Well, Buddy and Sammie hadn't gone very far before they met Billie and
Johnnie Bushytail, the boy squirrels, and they agreed to play ball.
Then, as the four of them went along a little farther, they met Jackie
and Peetie Bow Wow, out walking with Percival, the old circus dog. So
Peetie and Jackie said they would play ball, and that made six.

"Now, if we had two more we would have four on a side," suggested Buddy,
and, no sooner had he spoken than there was a noise in the bushes, and
out came Jimmie Wibblewobble, and Bully, the frog.

They were very glad to play ball, and soon there were two sides
selected. Buddy Pigg was captain of one side, and for players he had
Peetie Bow Wow, Billie Bushytail, and Bully, while Sammie Littletail was
the other captain, and he had Jackie Bow Wow, Johnnie Bushytail and
Jimmie Wibblewobble.

"Now we're all ready, let's play," suggested Buddy.

"No, wait a moment," begged Bully.

"Why?" they all wanted to know.

"Because," replied the little frog boy, "my brother, Bawly, has just
made up a new song, and I know he'll give us no peace until he sings it.
He's coming along now. Let him sing the song, and then we'll play ball."
So they agreed to that, and in a minute Bawly came hopping along.

"Do you want to hear my new song?" he asked.

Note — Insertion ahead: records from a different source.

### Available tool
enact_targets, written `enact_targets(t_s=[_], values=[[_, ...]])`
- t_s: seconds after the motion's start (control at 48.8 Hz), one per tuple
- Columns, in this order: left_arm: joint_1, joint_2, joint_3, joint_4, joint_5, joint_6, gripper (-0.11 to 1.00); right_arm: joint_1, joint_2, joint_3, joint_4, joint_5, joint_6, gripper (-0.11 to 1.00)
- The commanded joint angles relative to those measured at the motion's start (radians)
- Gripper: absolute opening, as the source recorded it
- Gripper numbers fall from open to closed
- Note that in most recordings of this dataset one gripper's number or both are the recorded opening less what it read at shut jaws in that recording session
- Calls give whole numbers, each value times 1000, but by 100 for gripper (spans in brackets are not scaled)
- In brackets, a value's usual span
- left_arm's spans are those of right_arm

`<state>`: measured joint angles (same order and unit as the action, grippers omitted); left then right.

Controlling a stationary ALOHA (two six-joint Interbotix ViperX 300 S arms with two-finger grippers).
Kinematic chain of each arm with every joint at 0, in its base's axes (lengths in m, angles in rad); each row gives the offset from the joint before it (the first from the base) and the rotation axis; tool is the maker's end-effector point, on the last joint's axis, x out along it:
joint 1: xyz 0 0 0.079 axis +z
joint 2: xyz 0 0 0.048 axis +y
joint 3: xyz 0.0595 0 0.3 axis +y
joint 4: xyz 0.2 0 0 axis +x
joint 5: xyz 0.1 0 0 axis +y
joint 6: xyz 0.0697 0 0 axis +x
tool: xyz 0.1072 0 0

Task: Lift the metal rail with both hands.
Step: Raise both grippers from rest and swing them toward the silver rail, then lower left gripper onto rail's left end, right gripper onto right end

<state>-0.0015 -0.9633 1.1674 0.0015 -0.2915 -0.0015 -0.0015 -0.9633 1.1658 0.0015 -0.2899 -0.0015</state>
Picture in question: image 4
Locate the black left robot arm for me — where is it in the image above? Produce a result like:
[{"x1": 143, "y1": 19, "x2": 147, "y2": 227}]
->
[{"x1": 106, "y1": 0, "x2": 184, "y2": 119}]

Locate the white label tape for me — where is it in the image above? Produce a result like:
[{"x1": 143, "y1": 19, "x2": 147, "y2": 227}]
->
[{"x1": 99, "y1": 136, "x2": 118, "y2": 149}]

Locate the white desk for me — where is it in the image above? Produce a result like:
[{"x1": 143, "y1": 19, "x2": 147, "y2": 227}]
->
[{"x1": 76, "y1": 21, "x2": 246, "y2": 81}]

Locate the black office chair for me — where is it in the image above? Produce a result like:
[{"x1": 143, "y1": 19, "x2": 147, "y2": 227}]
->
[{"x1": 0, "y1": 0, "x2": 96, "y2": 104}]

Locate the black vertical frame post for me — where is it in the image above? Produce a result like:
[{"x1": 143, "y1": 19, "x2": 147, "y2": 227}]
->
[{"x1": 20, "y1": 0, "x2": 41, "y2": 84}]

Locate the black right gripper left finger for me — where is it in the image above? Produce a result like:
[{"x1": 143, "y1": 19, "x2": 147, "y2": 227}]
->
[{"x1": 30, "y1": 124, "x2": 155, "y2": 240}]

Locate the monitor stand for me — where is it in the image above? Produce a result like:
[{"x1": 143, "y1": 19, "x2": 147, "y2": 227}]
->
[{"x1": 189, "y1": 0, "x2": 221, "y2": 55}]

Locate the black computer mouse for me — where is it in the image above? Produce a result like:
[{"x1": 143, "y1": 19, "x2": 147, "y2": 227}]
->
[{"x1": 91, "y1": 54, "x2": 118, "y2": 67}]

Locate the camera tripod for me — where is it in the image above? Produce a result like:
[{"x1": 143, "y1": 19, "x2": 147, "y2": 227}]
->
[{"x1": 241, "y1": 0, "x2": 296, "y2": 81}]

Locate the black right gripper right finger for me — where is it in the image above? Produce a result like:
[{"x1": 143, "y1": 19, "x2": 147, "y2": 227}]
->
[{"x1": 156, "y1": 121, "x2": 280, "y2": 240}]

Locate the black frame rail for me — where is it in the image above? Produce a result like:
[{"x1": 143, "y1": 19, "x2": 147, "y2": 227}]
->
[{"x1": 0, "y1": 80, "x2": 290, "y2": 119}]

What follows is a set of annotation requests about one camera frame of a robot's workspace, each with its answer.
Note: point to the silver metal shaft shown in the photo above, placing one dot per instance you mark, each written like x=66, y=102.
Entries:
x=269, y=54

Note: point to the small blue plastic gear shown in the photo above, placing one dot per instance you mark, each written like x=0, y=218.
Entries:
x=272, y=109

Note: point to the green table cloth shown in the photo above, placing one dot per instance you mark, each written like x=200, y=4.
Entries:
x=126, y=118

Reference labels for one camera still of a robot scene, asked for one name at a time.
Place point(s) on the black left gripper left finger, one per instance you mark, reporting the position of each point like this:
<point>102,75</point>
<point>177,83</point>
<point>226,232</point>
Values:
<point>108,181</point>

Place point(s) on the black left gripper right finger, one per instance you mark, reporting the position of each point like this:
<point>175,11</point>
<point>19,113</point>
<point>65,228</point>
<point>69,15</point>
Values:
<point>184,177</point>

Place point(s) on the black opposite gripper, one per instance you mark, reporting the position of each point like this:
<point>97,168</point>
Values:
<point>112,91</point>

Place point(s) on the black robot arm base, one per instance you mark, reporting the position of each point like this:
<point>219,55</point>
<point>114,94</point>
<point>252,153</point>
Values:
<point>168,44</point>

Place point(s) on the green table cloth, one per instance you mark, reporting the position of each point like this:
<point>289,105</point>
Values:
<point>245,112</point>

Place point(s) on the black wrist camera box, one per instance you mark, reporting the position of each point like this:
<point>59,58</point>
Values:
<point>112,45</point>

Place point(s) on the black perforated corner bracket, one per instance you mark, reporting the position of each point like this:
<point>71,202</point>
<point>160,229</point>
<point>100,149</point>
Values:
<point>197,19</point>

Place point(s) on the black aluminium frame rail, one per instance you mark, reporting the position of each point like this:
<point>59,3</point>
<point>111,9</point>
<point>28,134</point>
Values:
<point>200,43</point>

"Yes--hurry up," they all cried. So Bawly sang this:

Oh, wiggily, waggily, wheelery,
I wish that I was rich.
I'd buy an automobilery,
And ride it in our ditch.
I wouldn't hop at all again.
I'd ride the whole day long.
But I haven't got an auto,
And so I sing this song.

"I don't call that much of a song," said the old circus dog, Percival.
"You ought to do a dance after it. That's what the clowns always do."

"Thank you, I'm not a clown," answered Bawly. "But could you make up a
song like that, and sing it yourself? That's what I want to know," he
asked.

"I don't s'pose I could," answered Percival. "But if we're going to the
ball game, let's go." So they hurried on, and pretty soon they met Uncle
Wiggily Longears.

"Oh, will you umpire for us?" asked Sammie.